Task prompt:
Copy the data that follows exactly. Include no pictures.

The input:
————————

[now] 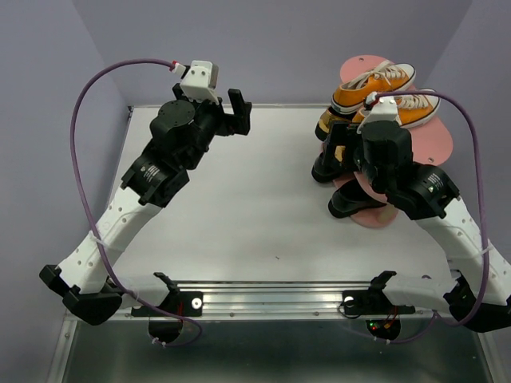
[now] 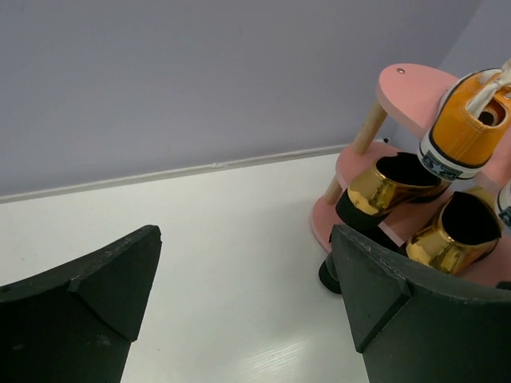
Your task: Place and organize the shoes onto the shoe shelf
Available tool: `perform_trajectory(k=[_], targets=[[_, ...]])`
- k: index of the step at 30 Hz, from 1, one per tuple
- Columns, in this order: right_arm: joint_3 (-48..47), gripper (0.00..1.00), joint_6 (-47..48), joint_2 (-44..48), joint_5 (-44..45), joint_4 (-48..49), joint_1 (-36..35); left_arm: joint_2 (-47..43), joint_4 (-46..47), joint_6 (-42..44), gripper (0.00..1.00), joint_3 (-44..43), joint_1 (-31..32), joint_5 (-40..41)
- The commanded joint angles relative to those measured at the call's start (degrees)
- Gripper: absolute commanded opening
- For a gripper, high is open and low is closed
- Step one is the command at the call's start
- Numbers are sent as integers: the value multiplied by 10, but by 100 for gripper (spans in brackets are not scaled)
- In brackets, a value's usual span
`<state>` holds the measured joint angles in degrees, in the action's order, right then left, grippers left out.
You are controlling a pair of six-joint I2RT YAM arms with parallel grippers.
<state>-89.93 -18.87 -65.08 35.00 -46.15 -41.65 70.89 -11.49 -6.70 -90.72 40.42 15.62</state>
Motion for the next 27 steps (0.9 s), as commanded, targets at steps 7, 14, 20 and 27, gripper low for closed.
perform_trajectory(k=[7, 14, 20, 27], targets=[[53, 100, 85, -11, -293, -30, -1, -80, -60, -11, 99, 24, -36, 98], [154, 100, 77, -8, -381, 57, -6, -146, -80, -56, 99, 100, -43, 165], [261, 100, 67, 0, -380, 171, -17, -171, -155, -104, 99, 134, -54, 216], [352, 100, 65, -23, -304, 294, -55, -178, -208, -162, 99, 184, -69, 221]])
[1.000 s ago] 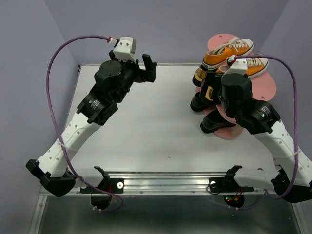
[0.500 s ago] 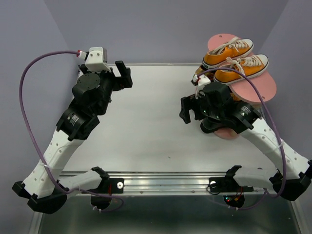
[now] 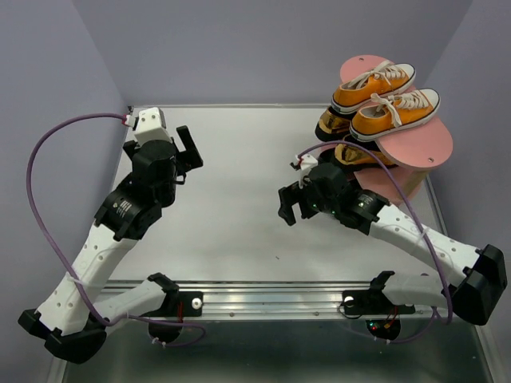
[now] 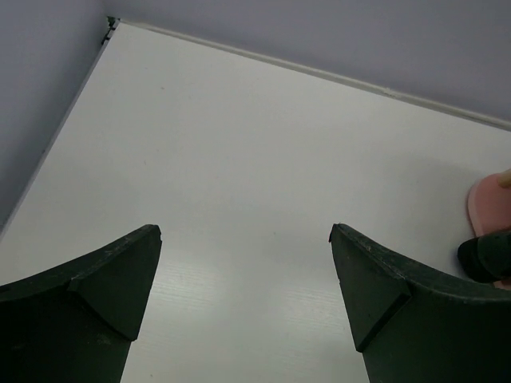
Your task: Place and organize the shoes onto the shoe shelf
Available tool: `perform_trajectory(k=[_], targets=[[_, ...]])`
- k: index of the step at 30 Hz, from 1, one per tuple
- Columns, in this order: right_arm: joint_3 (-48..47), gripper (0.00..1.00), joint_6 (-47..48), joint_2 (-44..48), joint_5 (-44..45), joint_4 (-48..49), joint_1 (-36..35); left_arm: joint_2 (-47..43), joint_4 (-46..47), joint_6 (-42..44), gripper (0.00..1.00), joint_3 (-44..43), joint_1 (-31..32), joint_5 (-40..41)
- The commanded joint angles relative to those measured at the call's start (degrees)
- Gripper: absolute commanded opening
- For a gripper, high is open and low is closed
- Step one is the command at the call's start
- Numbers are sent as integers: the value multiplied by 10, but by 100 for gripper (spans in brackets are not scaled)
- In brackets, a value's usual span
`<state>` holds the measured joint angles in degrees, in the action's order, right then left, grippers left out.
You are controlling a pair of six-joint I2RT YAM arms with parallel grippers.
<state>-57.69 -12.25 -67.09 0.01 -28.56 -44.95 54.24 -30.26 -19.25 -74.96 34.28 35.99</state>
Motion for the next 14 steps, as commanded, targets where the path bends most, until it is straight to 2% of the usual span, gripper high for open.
perform_trajectory(k=[1, 8, 14], targets=[[38, 100, -2, -7, 73, 131, -33, -14, -16, -36, 99, 31, -11, 14], [69, 100, -16, -28, 146, 165, -45, -17, 15, -29, 99, 52, -17, 1], [79, 100, -36, -39, 154, 172, -51, 4, 33, -21, 99, 56, -20, -23]])
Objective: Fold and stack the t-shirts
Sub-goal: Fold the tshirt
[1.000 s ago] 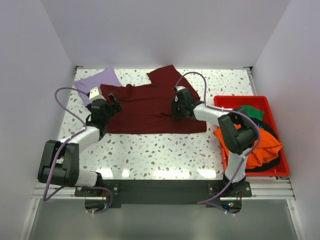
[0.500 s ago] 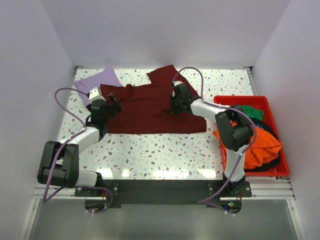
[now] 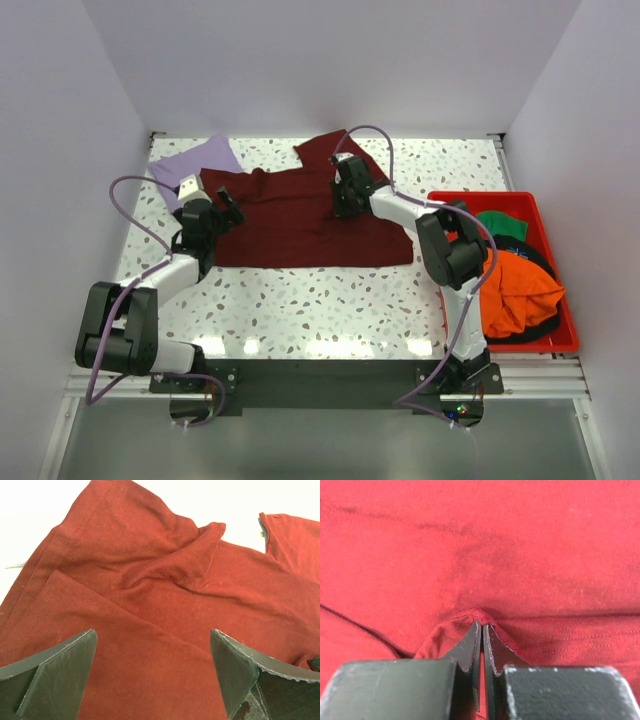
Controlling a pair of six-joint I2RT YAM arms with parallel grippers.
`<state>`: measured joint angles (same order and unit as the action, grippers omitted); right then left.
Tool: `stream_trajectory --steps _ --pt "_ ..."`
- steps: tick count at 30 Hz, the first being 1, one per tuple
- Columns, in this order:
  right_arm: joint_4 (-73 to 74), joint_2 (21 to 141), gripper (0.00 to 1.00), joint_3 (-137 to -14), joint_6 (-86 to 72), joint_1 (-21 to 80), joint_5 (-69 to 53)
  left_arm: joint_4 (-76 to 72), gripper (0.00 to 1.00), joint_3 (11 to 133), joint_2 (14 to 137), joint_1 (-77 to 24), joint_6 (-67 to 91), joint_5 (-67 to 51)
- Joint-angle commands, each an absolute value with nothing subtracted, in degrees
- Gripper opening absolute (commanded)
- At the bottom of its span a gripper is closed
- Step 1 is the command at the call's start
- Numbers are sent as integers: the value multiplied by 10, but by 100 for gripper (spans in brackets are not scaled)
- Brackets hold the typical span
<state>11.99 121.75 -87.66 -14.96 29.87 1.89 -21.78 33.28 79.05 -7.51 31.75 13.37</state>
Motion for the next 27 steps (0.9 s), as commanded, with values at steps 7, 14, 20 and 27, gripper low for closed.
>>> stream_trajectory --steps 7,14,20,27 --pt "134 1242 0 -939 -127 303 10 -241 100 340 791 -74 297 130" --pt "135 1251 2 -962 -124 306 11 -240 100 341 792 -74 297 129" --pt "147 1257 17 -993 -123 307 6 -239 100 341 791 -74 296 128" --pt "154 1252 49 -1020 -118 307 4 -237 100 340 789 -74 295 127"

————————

Exercise response:
[now] 
[now] 
Your task: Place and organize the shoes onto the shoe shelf
Available tool: `perform_trajectory(k=[_], targets=[[_, ...]])`
- k: index of the step at 30 Hz, from 1, one per tuple
- Columns, in this order: right_arm: joint_3 (-48..47), gripper (0.00..1.00), joint_6 (-47..48), joint_2 (-44..48), joint_5 (-44..45), joint_4 (-48..49), joint_1 (-36..35); left_arm: joint_2 (-47..43), joint_4 (-46..47), joint_6 (-42..44), gripper (0.00..1.00), joint_3 (-44..43), joint_1 (-31..32), joint_5 (-40..41)
- The commanded joint angles relative to those measured at the call's start (degrees)
- Gripper: absolute commanded opening
- For a gripper, high is open and low is closed
- Step one is the command at the call's start
- Numbers are sent as integers: the value multiplied by 10, but by 100 for gripper (spans in brackets are not scaled)
- In brackets, a value's usual span
`<state>` holds the measured joint angles in degrees, in the action's order, right then left, grippers left out.
You are controlling a pair of six-joint I2RT YAM arms with parallel grippers.
<state>-89.93 -18.87 -65.08 35.00 -46.15 -41.65 70.89 -11.49 -6.70 -90.72 40.42 15.62</state>
Motion for the next 27 steps (0.9 s), as commanded, targets at steps 7, 14, 20 and 27, gripper low for closed.
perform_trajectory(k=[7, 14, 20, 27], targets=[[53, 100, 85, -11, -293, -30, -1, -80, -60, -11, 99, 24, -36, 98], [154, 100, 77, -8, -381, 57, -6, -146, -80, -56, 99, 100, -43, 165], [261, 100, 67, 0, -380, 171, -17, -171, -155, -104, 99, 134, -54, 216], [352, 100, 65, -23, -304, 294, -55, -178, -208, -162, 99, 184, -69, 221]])
[1.000 s ago] 
[0.500 s ago] 
[now] 
[now] 
Your task: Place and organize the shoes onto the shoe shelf
Available tool: `perform_trajectory(k=[_], targets=[[_, ...]])`
- k: index of the step at 30 Hz, from 1, one per tuple
- Columns, in this order: right_arm: joint_3 (-48..47), gripper (0.00..1.00), joint_6 (-47..48), joint_2 (-44..48), joint_5 (-44..45), joint_4 (-48..49), joint_1 (-36..35); left_arm: joint_2 (-47..43), joint_4 (-46..47), joint_6 (-42..44), gripper (0.00..1.00), joint_3 (-44..43), joint_1 (-31..32), joint_5 (-40..41)
- The commanded joint angles relative to those measured at the call's start (degrees)
- Gripper: absolute commanded opening
- For a gripper, high is open and low is closed
- Step one is the command at the call's start
- Numbers are sent as integers: the value multiplied by 10, but by 100 for gripper (spans in brackets are not scaled)
- In brackets, a value's usual span
`<state>` holds the measured joint angles in degrees, in the action's order, right then left, grippers left out.
You are controlling a pair of six-joint I2RT YAM arms with parallel grippers.
<state>-57.69 -12.25 -67.09 0.01 -28.56 -44.95 54.24 -30.26 -19.25 -74.96 34.28 35.99</state>
Motion for the next 14 steps, as commanded, targets where the path bends most, until it is straight to 2% of the usual span, gripper high for open.
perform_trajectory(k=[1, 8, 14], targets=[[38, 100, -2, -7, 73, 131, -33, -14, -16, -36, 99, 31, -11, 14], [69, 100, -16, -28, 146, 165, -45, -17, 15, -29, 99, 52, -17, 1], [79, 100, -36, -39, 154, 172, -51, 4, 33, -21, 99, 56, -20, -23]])
Objective: Fold and stack the t-shirts
Sub-goal: Fold the tshirt
[1.000 s ago] 
[0.500 s ago] 
[now] 
Controlling a pair of six-joint I2RT YAM arms with parallel grippers.
`<state>`: measured joint angles (same order and unit as the action, grippers omitted); right then left.
Tool: `stream_trajectory --steps _ --pt "_ ..."`
- steps: tick count at 30 Hz, the first being 1, one per tuple
- Columns, in this order:
  right_arm: joint_4 (-73 to 74), joint_2 (21 to 141), gripper (0.00 to 1.00), joint_3 (-137 to -14), joint_6 (-86 to 72), joint_1 (-21 to 80), joint_5 (-69 to 53)
  left_arm: joint_4 (-76 to 72), gripper (0.00 to 1.00), joint_3 (11 to 133), joint_2 (14 to 137), joint_1 (-77 to 24), joint_6 (-67 to 91), joint_5 (-67 to 51)
- Joint-angle commands, each an absolute value with nothing subtracted, in degrees
- Gripper opening absolute (commanded)
- At the bottom of its span a gripper is closed
- Step 1 is the command at the call's start
- Numbers are sent as integers: the value multiplied by 10, but by 100 for gripper (spans in brackets are not scaled)
- Brackets hold the typical span
<state>11.99 121.75 -87.66 -14.96 29.87 1.89 -21.78 33.28 79.05 -7.51 31.75 13.37</state>
Motion for the next 27 steps (0.9 s), as commanded, with values at steps 7, 14, 20 and 27, gripper low for closed.
>>> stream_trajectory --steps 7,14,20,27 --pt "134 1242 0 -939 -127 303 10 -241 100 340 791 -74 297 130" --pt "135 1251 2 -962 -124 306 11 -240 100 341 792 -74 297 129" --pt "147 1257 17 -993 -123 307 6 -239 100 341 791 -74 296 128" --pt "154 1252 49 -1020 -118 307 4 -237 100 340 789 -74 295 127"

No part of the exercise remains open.